A number of studies have examined patient satisfaction with MMS., Patient satisfaction is an especially important outcome measure in dermatology as dermatologic diseases affect cosmetic appearances and related quality of life. This included MMS particularly related to surgical reconstruction. As our healthcare system moves more toward assessing patient satisfaction, it is imperative that treating physicians understand the variables that influence patient satisfaction. To date, there have not been any studies that examine if seeing or not seeing a post-Mohs defect prior to repair affects patient satisfaction.
The authors’ results showed that there was no difference between treatment groups when measuring patient scar satisfaction at Week 1 or Week 4. Patients who were shown their defect in the mirror were no better at caring for their wound compared to patients that did not see their post-Mohs defect in a mirror. There was no difference in wound care management and complication rate between the two treatment groups as well. An independent dermatologist blinded to the randomization assignment examined images of the patient’s scars at Week 4 and completed the VAS. There were no differences in VAS score between mirror and non-mirror group, indicating that there were no differences in scar perception by either the patient or the dermatologist. Therefore, in general, it may not be crucial to show every patient their Mohs defect before the defect is reconstructed.
However, one limitation of this study is the small sample size. Twenty-five patients enrolled in the mirror group and 25 patients in the non-mirror group; 14 patients were lost to follow-up. Of the patients lost to follow-up, 77 percent of the patients did not feel it necessary to return for their Week 4 assessment, since at Week 1, their wounds had already healed well. Statistically, NMSC are more common in older Caucasian men. The authors’ study population directly reflected this statistic. However, there was a lack of patient variety, with more males compared to females, and only one minority (non-white Hispanic).

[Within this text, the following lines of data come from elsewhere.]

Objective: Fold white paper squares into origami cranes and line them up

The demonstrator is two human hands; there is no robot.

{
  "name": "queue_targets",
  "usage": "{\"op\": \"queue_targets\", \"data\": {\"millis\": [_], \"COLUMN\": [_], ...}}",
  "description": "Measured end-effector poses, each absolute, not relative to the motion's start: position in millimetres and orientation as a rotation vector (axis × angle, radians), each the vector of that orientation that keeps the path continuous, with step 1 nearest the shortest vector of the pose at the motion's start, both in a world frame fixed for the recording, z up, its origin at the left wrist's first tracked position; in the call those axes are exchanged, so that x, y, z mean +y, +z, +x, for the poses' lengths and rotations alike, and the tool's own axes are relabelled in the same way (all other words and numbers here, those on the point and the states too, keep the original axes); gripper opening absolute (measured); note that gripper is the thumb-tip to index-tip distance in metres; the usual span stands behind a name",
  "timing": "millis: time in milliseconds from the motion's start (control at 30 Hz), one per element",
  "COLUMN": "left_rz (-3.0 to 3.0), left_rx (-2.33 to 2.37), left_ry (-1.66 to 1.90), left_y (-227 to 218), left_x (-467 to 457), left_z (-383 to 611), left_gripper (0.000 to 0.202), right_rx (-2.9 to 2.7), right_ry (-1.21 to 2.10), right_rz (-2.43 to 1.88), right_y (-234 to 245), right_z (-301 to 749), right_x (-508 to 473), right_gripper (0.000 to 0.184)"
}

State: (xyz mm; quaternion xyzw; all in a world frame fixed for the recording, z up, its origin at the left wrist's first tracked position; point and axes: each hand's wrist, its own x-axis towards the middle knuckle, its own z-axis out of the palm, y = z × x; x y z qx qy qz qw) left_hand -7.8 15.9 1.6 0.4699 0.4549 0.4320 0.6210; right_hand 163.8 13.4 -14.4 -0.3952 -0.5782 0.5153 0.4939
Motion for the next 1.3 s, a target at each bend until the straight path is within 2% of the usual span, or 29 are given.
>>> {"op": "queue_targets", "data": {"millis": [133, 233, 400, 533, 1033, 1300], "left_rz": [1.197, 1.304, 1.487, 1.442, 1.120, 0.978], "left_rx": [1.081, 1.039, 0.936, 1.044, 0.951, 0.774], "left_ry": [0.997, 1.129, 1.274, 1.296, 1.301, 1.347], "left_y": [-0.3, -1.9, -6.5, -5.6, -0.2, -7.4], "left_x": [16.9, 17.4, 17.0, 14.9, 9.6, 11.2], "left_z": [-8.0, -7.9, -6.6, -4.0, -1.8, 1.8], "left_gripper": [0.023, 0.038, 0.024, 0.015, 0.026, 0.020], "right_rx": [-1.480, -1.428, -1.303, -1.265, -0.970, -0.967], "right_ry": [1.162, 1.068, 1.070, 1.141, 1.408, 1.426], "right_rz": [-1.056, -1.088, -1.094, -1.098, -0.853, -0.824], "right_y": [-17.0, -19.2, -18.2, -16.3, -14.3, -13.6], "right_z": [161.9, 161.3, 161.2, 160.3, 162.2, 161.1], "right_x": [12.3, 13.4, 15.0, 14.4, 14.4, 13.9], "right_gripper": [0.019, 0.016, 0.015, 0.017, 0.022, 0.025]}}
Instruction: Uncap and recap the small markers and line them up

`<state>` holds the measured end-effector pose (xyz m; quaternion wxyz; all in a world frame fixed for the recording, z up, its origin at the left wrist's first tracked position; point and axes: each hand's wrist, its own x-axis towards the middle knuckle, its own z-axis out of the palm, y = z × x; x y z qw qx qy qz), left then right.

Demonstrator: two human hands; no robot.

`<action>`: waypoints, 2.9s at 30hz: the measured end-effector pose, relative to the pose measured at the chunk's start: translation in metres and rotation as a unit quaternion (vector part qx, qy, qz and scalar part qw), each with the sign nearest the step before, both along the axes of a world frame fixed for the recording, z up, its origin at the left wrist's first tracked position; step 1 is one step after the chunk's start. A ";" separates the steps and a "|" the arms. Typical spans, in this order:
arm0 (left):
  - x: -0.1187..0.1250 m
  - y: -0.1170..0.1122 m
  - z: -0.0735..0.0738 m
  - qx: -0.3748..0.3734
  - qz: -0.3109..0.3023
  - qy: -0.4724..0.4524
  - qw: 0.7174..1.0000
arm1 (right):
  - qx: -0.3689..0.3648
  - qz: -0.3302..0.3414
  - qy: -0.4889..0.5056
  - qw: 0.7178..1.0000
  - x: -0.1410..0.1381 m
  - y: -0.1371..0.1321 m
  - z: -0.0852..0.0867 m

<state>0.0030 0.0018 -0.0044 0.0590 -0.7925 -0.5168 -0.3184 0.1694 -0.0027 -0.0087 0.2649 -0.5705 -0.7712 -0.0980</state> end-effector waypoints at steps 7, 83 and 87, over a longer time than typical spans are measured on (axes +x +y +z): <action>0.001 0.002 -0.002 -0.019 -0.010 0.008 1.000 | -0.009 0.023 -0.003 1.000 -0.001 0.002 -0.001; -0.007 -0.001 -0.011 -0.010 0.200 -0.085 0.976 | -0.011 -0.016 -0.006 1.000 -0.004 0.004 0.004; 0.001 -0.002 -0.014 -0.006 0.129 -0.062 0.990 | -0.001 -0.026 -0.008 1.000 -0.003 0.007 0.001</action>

A second limitation involves those patients whose Mohs defects were allowed to heal by secondary intention. Those patients, whether they were in the mirror or non-mirror groups, in effect, viewed their Mohs defect whenever they cared for their wounds for the weeks following the surgery. In contrast, those patients who were repaired by other means and who were in the non-mirror group, never saw their post-Mohs defect. The secondary intention group may therefore have diminished the contrast between the mirror and non-mirror groups.
A third limitation has to do with the difficulty in stratifying patients to determine which patients would benefit from viewing the Mohs defect. A subset of patients underestimate the extent of their cancer, and they wonder why the size of the closure is so large. For those patients, in the authors’ clinical experience, they have found it to be more beneficial to show them the post-Mohs defect to make their expectations more realistic. Unfortunately, because of the small sample size, the authors were unable to stratify patients to determine which patients would benefit from viewing their post-Mohs defect. Still, given these caveats, it may be fine to close the wound immediately after Mohs surgery without necessarily showing every patient their post-Mohs defect.
Our results showed that there was no difference in patient scar satisfaction whether patients see or do not see their post-Mohs defect prior to repair. Patients who were shown their defect in the mirror were no better at caring for their wound compared to patients that did not see their post-Mohs defect in a mirror. There was no difference in wound care management and complication rate between the two treatment groups as well.